Thank You, European, for Being So Damn Smart

Dear European,

I know you’re smarter than me.

How do I know?

Because you tell me.

Anyway, I’ve come across a problem I can’t seem to solve. Of course, this roadblock has everything to do with my intellectual inferiority.

It revolves around soccer (your word, not mine).

FIFA—the acronym for Corrupt Monopoly—is based in Zürich, which in turn is based in Switzerland, the watch capital of the world.

In other words, when it comes to keeping time, you, European, know what you’re doing.

I mean Rolex, Patek Philippe, Vacheron Constantin—c’mon now.

As such, the following formula must be rooted in that same precision.

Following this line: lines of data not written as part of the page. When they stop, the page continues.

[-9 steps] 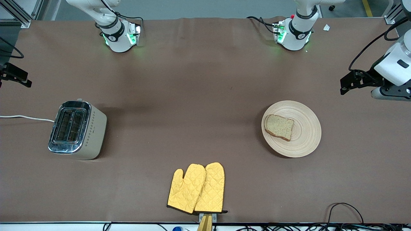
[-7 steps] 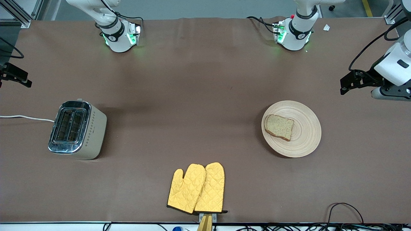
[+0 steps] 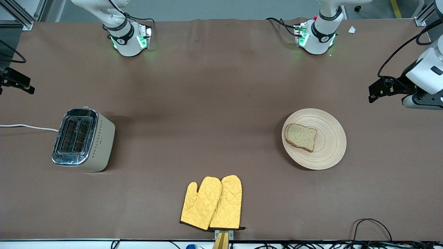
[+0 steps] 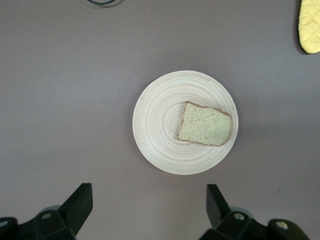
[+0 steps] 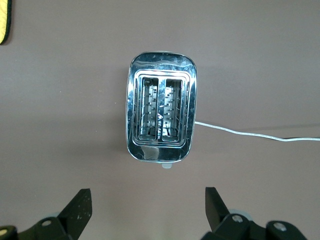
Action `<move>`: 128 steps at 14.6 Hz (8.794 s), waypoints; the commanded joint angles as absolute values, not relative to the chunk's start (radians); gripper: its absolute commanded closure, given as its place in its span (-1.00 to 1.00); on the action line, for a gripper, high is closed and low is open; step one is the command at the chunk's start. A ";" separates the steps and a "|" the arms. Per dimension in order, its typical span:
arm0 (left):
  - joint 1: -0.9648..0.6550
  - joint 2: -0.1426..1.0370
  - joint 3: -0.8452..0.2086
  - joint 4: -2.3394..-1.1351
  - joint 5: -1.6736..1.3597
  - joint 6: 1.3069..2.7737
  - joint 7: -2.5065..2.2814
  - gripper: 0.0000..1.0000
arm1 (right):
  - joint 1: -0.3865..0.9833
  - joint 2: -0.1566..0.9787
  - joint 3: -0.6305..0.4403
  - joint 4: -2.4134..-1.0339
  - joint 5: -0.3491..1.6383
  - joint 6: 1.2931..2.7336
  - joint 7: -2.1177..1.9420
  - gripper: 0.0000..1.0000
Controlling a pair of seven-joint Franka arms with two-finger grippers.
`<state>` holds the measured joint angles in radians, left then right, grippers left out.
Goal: Move plate and put bread in toaster
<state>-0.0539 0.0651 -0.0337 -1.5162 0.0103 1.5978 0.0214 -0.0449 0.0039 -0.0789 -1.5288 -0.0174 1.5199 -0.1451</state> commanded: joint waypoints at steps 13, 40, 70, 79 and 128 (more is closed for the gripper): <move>0.311 0.721 -0.035 -1.499 -0.621 1.683 0.584 -1.00 | -0.044 0.002 -0.075 -1.531 -0.023 1.511 -0.152 -1.00; 0.304 0.822 -0.171 -1.497 -0.647 1.707 0.897 0.99 | -0.055 0.002 -0.077 -1.528 -0.021 1.509 -0.181 -1.00; -0.522 1.097 -0.304 -1.232 -1.494 2.582 0.550 -1.00 | 0.067 0.149 -0.074 -1.580 -0.020 1.693 0.078 -1.00; -0.316 0.890 -0.258 -1.376 -1.027 2.433 0.396 -1.00 | 0.201 0.245 -0.074 -1.744 0.067 2.008 0.213 -1.00; -0.092 0.124 -0.040 -1.396 0.040 1.512 -0.064 -1.00 | 0.391 0.385 -0.074 -2.132 0.083 2.513 0.528 0.85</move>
<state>-0.0994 0.1302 -0.0271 -1.3898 0.0401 1.5017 -0.0688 0.3793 0.3928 -0.0685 -2.1169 0.0698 2.4984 0.5094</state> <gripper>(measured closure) 0.000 0.850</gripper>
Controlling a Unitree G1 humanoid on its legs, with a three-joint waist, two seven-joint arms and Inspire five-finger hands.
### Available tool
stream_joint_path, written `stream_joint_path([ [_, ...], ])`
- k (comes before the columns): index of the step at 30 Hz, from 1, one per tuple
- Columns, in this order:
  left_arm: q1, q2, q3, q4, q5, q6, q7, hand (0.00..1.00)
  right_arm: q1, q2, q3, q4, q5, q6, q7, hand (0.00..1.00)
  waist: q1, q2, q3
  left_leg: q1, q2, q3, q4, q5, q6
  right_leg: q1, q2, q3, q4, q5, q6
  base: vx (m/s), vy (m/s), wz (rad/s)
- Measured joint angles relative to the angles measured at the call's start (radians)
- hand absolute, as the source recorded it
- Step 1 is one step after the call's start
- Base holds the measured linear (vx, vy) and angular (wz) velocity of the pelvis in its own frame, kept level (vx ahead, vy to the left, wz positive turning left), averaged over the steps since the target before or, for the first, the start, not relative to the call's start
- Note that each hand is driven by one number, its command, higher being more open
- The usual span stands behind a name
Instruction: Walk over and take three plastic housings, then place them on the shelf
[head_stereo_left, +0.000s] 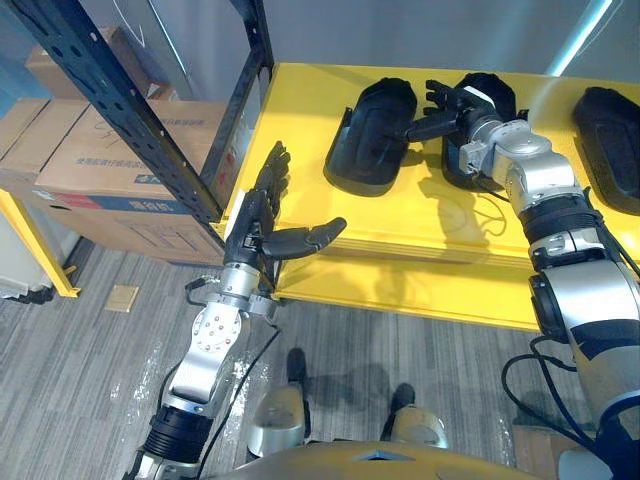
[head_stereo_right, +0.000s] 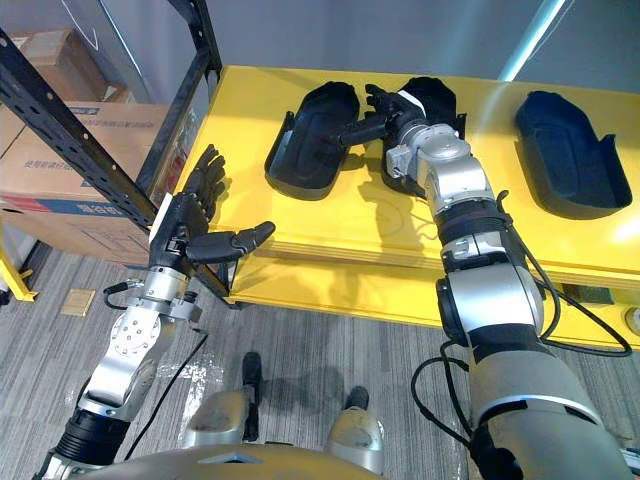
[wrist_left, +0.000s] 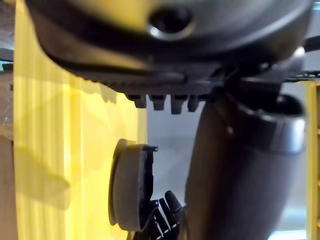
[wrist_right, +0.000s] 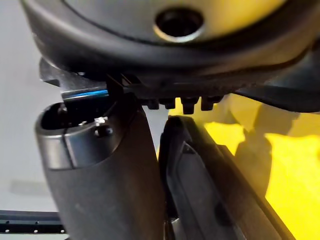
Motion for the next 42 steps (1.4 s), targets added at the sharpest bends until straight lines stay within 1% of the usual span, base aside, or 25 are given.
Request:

When the game starts, the clock starts.

It counts up.

When the ball goes out of bounds, the clock continues.

When play is stopped for a hydration break, the upward countdown rolls on.

If a player is injured, tick tock, tick tock.

During a video review, it’s more of the same.

But a referee is always keeping absolutely precise time.

All the stoppages are accounted for by one person on an elite European watch that no one else can see.

And that’s where the miracle begins.

Because in each and every game, when the “stoppage time” is added on at the end of a half, it is always miraculously an integer.

One might expect on some occasions that fractions, aka decimals, could enter the mix. But clearly my understanding of time is limited, as without fail, the additional time is a whole number.

And I’m even more embarrassed to admit some degree of perplexity at the fact that when four minutes are added, the teams continue to play for beyond four minutes.

Occasionally, fans express discontent at this phenomenon, but who do they think they are questioning the exactness of time? American?

In any event, I look forward to your intellectually superior response.